Konsep tentang tubuh Kristus bersifat kolektif maupun infividual
Pembacaan secara sekilas sudah cukup untuk menemukan nuansa kebersamaan dan keunikan di dalam ayat ini. Jika kita menyelidiki teks Yunani, kita akan melihat bahwa perpaduan bentuk jamak dan tunggal ada dalam frase ‘kalian masing-masing adalah anggotanya’ (melē ek merous, ayat 27b). Dalam beberapa versi (JB; LAI:TB) rujukan tentang aspek kejamakan tubuh Kristus sudah ditunjukkan melalui penambahan kata ‘semua’ di ayat 27a (“kalian semua adalah tubuh Kristus”).
Para penafsir secara tepat memahami perpaduan antara kejamakan dan ketunggalan di atas sebagai petunjuk bahwa tubuh Kristus harus dilihat secara kolektif dan individual. Secara kolektif, semua anggota adalah tubuh Krisus, karena sudah disatukan melalui karya Roh (12:12-14). Secara individual, setiap jemaat turut mengambil peran tertentu dalam pembangunan tubuh Kristus.

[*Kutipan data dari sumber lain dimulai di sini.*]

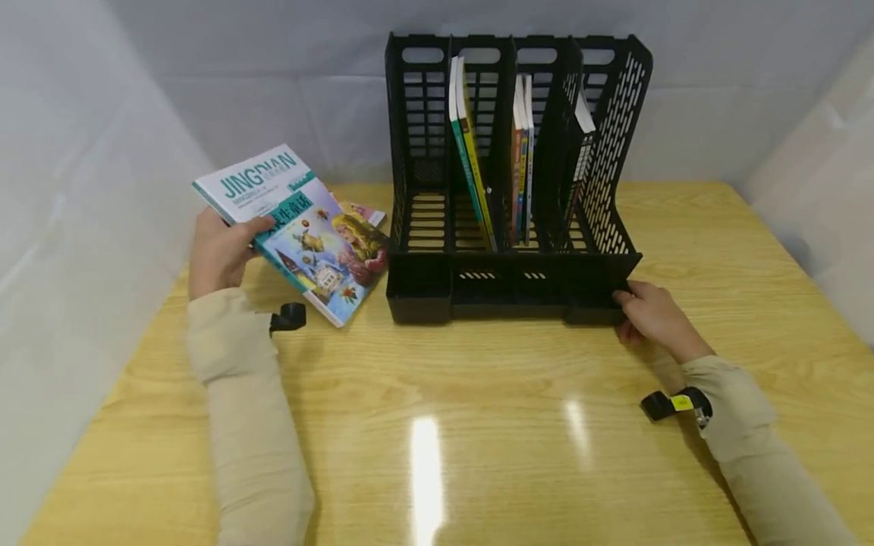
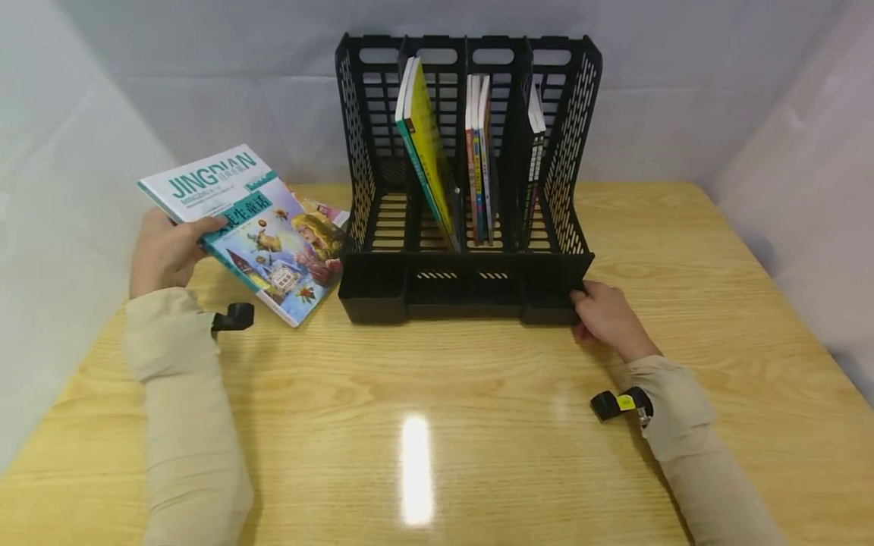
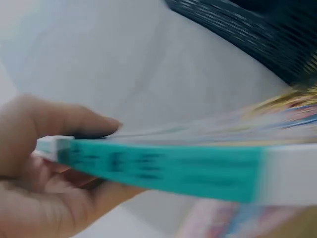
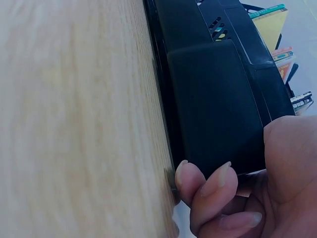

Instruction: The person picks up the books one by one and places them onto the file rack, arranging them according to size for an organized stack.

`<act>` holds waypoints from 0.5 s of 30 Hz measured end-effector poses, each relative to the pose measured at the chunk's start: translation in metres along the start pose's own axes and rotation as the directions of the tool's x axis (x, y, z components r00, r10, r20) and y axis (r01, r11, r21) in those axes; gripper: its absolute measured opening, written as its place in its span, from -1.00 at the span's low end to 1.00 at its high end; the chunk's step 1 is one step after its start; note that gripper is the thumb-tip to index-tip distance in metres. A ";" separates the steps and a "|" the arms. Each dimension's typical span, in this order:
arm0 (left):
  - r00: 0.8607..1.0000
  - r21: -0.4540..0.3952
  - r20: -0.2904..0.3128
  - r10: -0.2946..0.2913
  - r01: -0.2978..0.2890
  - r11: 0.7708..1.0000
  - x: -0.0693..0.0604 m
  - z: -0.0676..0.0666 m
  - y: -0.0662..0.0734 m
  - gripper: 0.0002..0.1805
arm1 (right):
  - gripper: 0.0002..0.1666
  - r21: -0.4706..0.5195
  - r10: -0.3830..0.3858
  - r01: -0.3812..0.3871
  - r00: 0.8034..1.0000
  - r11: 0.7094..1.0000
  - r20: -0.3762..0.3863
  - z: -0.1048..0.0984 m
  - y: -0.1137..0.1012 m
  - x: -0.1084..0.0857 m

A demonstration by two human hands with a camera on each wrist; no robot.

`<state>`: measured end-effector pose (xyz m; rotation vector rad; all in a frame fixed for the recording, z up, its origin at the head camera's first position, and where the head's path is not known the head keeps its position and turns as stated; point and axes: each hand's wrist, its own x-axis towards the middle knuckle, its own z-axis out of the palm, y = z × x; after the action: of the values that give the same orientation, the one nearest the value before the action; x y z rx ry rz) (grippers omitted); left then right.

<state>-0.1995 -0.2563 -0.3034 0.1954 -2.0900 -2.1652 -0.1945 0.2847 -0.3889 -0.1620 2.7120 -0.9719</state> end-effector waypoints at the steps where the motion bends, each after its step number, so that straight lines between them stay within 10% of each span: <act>1: 1.000 -0.018 -0.024 -0.011 0.010 1.000 0.003 0.002 -0.005 -0.25 | -0.49 -0.004 -0.001 0.001 1.000 1.000 0.001 0.000 0.000 0.000; 7: 0.988 -0.171 0.089 -0.125 0.139 0.975 0.018 0.008 -0.025 -0.16 | -0.50 -0.024 0.004 -0.004 1.000 1.000 0.005 -0.002 0.000 -0.001; 15: 0.999 -0.241 0.018 -0.040 0.043 0.970 0.015 0.015 -0.011 -0.16 | -0.54 -0.006 -0.008 0.008 1.000 1.000 -0.008 -0.002 0.000 0.000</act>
<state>-0.2174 -0.2437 -0.3134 0.2025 -1.8213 -2.4253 -0.1946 0.2854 -0.3874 -0.1707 2.7240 -0.9684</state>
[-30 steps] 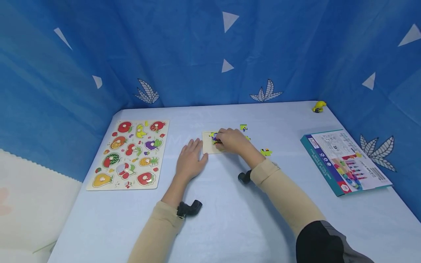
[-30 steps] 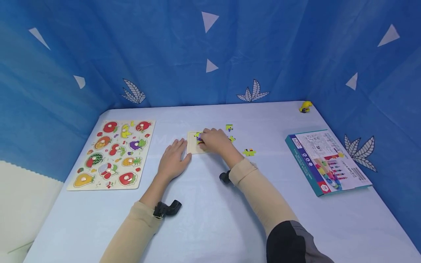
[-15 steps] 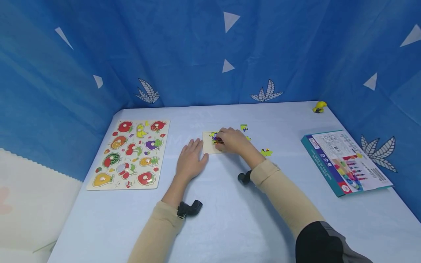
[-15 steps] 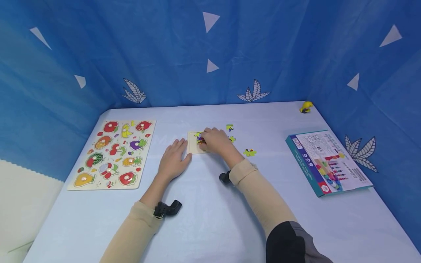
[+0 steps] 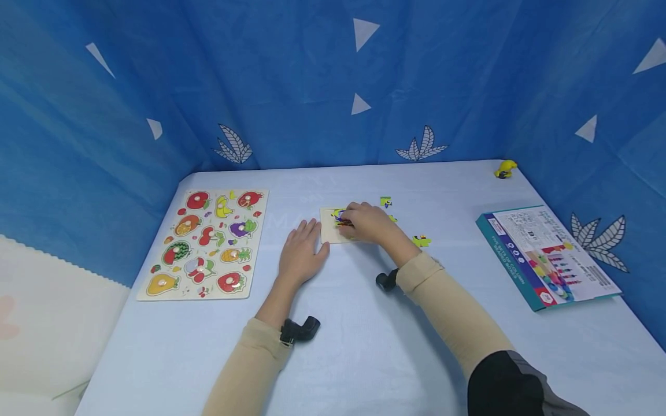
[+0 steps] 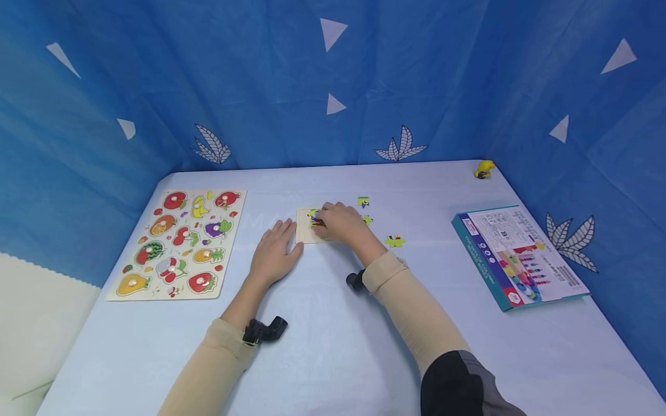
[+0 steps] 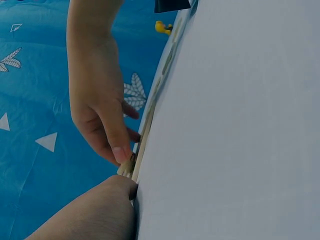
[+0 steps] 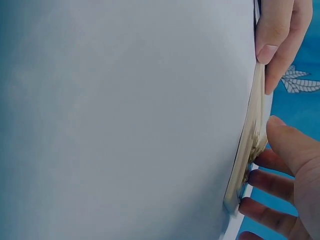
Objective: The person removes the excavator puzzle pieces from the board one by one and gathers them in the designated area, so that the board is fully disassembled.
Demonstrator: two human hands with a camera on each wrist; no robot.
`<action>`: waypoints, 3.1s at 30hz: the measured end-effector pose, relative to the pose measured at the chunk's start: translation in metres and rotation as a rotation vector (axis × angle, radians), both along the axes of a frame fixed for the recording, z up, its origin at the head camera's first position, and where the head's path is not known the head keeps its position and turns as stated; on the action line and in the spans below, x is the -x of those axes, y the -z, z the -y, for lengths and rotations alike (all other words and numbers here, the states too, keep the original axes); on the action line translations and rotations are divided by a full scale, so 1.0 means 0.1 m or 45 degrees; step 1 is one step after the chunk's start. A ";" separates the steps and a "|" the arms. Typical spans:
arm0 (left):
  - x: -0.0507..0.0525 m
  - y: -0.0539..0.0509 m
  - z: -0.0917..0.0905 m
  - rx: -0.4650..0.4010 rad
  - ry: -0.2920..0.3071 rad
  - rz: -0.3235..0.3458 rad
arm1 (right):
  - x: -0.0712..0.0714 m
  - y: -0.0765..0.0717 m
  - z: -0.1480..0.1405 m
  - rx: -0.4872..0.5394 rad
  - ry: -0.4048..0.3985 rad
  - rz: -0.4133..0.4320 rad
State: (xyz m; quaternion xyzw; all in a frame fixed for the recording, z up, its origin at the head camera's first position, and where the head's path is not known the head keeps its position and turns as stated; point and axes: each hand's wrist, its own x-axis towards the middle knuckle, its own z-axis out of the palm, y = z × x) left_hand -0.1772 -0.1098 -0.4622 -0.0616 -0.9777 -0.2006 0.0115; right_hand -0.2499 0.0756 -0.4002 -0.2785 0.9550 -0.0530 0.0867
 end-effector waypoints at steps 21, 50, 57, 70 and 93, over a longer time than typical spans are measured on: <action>0.00 0.01 0.00 -0.031 0.008 -0.016 | 0.08 0.06 0.01 0.017 0.043 0.040; 0.02 0.00 0.01 -0.014 0.002 0.017 | 0.14 0.08 0.04 0.244 0.125 0.259; 0.01 -0.01 0.01 -0.017 0.007 0.012 | 0.14 0.07 0.03 0.295 0.121 0.278; 0.00 -0.01 0.00 -0.030 0.011 0.000 | 0.11 0.07 0.01 0.364 0.086 0.267; 0.00 0.00 -0.01 -0.017 -0.005 0.004 | 0.11 -0.04 -0.27 0.611 0.280 0.444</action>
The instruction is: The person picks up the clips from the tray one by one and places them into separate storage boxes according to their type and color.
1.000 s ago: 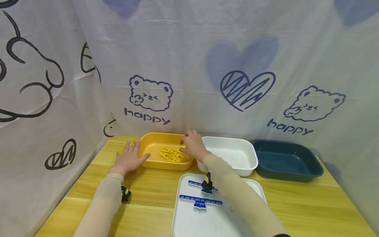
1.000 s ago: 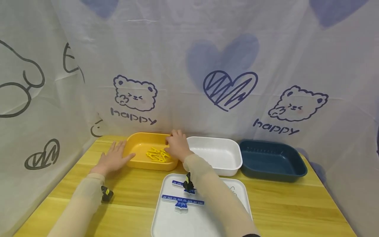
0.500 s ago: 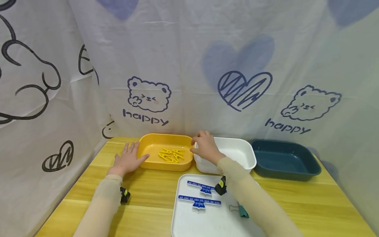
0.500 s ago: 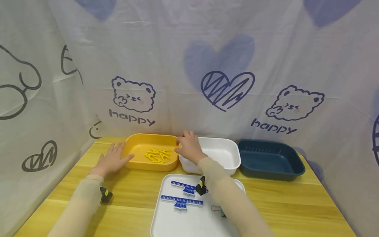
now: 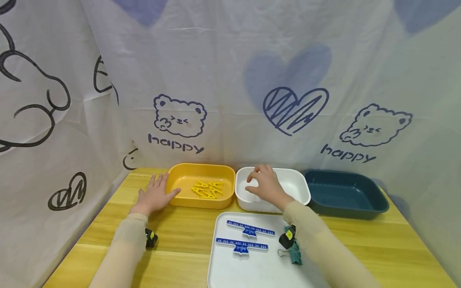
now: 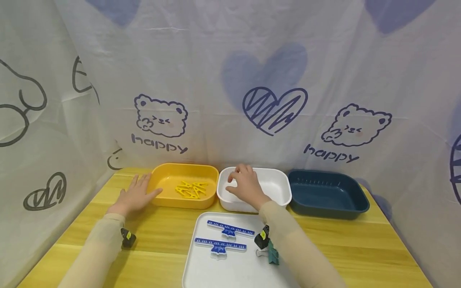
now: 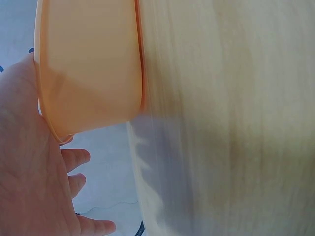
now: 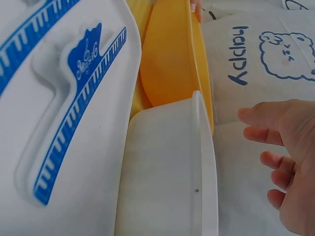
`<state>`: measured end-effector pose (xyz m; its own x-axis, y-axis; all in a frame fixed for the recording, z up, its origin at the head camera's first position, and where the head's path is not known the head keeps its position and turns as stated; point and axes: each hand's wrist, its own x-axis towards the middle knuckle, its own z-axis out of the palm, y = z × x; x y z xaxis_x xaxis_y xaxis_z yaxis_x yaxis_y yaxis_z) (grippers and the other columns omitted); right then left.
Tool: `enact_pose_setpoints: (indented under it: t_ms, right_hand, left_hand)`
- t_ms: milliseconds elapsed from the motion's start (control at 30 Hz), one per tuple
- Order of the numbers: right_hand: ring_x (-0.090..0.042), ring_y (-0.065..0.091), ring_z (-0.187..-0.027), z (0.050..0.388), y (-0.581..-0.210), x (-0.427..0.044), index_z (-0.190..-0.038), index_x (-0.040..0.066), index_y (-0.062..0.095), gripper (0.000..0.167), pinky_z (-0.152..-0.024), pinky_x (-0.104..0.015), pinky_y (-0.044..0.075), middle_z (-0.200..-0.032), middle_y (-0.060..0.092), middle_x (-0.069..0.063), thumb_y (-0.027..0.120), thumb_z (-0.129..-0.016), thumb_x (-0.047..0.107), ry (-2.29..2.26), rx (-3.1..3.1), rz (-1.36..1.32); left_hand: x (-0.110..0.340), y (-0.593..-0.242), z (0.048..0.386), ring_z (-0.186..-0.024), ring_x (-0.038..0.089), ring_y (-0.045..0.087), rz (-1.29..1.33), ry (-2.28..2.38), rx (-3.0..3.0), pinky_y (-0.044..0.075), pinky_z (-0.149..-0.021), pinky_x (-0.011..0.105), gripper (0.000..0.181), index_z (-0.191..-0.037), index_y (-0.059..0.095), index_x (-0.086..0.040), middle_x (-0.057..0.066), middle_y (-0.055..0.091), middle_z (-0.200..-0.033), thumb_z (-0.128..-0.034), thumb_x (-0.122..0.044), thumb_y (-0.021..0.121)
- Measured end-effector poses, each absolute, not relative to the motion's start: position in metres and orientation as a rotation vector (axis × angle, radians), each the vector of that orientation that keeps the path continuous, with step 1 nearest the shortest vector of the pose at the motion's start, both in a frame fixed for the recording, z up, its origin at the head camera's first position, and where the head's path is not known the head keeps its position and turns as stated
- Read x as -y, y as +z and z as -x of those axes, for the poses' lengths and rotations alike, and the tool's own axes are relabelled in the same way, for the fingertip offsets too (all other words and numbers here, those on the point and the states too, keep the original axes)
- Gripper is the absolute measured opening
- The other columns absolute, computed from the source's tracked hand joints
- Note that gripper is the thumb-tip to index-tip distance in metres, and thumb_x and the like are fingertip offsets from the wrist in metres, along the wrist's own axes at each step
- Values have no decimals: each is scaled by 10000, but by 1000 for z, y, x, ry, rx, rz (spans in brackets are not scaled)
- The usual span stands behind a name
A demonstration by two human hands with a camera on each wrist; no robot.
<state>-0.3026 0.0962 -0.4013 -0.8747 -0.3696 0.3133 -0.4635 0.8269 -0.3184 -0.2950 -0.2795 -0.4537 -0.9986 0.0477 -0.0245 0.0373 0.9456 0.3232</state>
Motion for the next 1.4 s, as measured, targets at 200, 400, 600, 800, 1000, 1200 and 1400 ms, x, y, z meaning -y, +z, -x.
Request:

Kebenaran ini perlu didengar oleh sebagian orang Kristen yang cenderung kurang berani berkomitmen dalam sebuah gereja lokal. Mereka berpikir bahwa selama gereja tersebut sudah memainkan peranan sebagai gereja yang benar, mereka merasa tidak perlu terlibat di dalamnya. Para simpatisan gereja ini sudah puas apabila berada dalam gereja yang sehat secara doktrinal dan erat secara persekutuan, namun mereka sendiri tidak mau melibatkan diri lebih jauh di dalamnya.
Dengan cara yang sama, kebenaran ini harus diperhatikan oleh para aktivis gereja. Sebagian dari mereka cenderung menikmati kesibukan pelayanan, tanpa memikirkan secara serius bagaimana orang-orang lain dalam gereja itu bisa direkrut, dibina, dan dilibatkan dalam pelayanan. Selama kebutuhan pelayanan tercukupi dan gereja berkembang, pemberdayaan jemaat dianggap tidak diperlukan. Tidak jarang, upaya untuk perekrutan dan pembinaan dipandang mengganggu perkembangan gereja yang sedang berlangsung.